業種や業態、規模、地域は違っても、危機管理担当者の悩み、やりがい、目標、思いには共通点が多くある。組織の垣根を越えてそれらを共有することは、個々が直面する課題解決のヒントになるはず。企業の防災・BCP、リスクマネジメントの現場をまわす実務者に今の取り組みと仲間へのアドバイスを聞くシリーズの第3弾。

危機管理をアップデートするために

 
BCPリーダーへのQ&Aその3


ヤマハ(静岡県浜松市)
総務部BCP・保険・環境グループ主事
松島一博氏



松島氏のアドバイス
❶ 事業継続は従業員一人一人が命を守るところから。まずは防災意識を底上げ。
❷ 事業所や事業部門の担当者とコミュニケーションを取り、常に訓練の質を向上。
❸ 被災確率は会社以外のほうが高い。自宅や地域の防災にも目を向ける。
本記事は「月刊BCPリーダーズ」5月号にも掲載しています。月刊BCPリーダーズはリスク対策.PRO会員がフリーで閲覧できるほか、PRO会員以外の方も号ごとのダウンロードが可能です。
https://www.risktaisaku.com/feature/bcp-lreaders

――現在の役職に至った経緯を教えてください。
出身地が静岡県浜松市で、東京の大学を出てUターン就職。1991年入社ですからちょうど30年になります。最初はアフターサービスの部署に配属され、楽器や音響機器の修理・メンテナンスを9年近く担当。その後、当社の音源を使った携帯電話の着メロを普及させるプロジェクトに携わり、半導体の営業を十数年担当しました。

総務部に異動したのは6年半前の2014年11月。ただ、きっかけはもっと前で、98年からプライベートで始めた災害ボランティアにさかのぼります。

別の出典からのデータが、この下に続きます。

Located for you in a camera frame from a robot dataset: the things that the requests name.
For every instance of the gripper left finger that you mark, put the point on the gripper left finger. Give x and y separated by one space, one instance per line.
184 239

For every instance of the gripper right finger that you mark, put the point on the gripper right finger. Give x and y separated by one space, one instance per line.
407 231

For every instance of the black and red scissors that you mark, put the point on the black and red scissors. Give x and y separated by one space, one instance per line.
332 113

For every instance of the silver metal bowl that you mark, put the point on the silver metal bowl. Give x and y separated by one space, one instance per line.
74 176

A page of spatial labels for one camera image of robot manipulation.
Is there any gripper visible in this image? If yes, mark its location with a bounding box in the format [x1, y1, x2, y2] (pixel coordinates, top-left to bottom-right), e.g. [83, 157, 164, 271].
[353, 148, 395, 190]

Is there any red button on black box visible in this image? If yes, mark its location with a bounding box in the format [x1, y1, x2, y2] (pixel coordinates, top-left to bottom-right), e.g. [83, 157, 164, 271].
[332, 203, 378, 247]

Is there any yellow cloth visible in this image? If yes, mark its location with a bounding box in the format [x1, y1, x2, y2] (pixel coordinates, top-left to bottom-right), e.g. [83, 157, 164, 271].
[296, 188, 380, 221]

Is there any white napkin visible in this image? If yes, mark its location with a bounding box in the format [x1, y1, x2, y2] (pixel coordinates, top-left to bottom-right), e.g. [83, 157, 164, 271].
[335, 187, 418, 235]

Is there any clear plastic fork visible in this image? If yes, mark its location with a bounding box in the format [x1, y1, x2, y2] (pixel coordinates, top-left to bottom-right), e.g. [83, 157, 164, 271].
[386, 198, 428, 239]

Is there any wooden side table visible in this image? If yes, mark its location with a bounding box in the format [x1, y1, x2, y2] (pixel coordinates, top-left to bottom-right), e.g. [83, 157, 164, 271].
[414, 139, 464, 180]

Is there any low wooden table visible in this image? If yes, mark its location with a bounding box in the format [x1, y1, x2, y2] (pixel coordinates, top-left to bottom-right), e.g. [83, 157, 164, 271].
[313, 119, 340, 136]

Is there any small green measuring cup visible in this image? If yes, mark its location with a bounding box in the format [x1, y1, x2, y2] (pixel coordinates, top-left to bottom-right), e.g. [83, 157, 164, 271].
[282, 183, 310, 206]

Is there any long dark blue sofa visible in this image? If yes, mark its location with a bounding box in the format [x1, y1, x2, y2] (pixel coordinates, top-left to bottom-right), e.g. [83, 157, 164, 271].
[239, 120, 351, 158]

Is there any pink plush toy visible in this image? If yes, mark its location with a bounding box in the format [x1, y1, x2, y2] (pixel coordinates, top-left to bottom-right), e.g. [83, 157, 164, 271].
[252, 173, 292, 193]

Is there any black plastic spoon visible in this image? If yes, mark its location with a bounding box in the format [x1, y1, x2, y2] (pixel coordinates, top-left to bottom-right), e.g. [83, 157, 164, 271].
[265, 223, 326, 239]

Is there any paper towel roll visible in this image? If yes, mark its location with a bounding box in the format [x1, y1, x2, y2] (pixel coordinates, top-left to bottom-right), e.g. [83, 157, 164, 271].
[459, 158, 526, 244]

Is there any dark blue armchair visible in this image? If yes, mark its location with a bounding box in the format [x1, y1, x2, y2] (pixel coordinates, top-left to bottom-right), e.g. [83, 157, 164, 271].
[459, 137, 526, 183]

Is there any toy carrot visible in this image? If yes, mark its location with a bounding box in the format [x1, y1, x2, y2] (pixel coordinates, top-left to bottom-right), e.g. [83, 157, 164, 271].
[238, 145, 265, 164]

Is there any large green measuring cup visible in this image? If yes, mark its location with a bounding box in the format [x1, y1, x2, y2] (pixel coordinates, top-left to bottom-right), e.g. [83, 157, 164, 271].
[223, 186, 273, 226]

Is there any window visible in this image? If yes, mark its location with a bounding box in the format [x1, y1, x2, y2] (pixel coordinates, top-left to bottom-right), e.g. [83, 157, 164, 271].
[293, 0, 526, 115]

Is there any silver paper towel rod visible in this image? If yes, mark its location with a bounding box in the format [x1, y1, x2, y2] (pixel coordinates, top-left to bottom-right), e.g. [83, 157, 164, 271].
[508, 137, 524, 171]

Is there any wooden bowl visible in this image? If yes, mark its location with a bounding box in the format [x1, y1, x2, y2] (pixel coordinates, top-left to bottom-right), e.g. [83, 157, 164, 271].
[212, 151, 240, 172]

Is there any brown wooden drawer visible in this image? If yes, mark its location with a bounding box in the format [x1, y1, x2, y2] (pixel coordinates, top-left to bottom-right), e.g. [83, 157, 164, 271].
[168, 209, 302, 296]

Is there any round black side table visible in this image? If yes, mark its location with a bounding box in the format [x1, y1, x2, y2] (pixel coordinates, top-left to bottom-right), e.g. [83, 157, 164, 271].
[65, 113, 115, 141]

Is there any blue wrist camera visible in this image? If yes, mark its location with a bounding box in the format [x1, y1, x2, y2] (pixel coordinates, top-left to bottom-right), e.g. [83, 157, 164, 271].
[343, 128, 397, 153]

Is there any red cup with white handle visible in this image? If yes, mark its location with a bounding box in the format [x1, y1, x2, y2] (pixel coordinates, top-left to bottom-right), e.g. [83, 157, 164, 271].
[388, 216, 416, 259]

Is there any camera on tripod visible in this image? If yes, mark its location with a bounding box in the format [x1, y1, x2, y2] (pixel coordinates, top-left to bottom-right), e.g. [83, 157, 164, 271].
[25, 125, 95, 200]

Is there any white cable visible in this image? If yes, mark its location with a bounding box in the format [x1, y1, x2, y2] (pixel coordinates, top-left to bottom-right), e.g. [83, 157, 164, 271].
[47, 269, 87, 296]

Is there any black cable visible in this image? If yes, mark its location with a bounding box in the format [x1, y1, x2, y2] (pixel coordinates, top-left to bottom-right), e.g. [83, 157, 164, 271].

労働組合活動の関係でボランティア育成講座(連合東京ボランティアサポートチーム)に参加したのですが、講座を通じてとてもいい仲間に出会えました。

98年の夏、水害で被災した福島県の大信村(現白河市)に、その仲間たちとバスで支援に行ったのが最初の活動です。そこから数々の被災地に行き、東日本大震災のときは静岡県ボランティア協会が派遣する第13次隊に加わって活動しました。

その後も災害ボランティアコーディネーターの養成講座を受講したり、防災士の資格を取ったり。そうなると、今度はそれを仕事に生かしたくなります。当社には社員が自分の経験や資格を自己申告して仕事に生かす制度があるので、そこに申告したところ、防災・BCPの強化を課題としていた総務部への異動となりました。

――主にどのような業務を行っているのですか。
私が所属する総務部のBCP・保険・環境グループは総勢15人。うちBCPに携わるのは、グループリーダーを含め4人です。会社にはガバナンス上の組織としてリスクマネジメント委員会があり、その下部組織にBCP・災害対策部会があるのですが、その部会事務局を我々のチームが担当しています。

防災・BCPの取り組みは歴史が長く、防災に関しては、東海地震を想定した訓練を私が入社した頃すでに行っていたと記憶しています。当社の国内生産拠点は本社のある静岡県遠州地域に集中していますから、そこを中心に年2回の地震防災訓練を実施しています。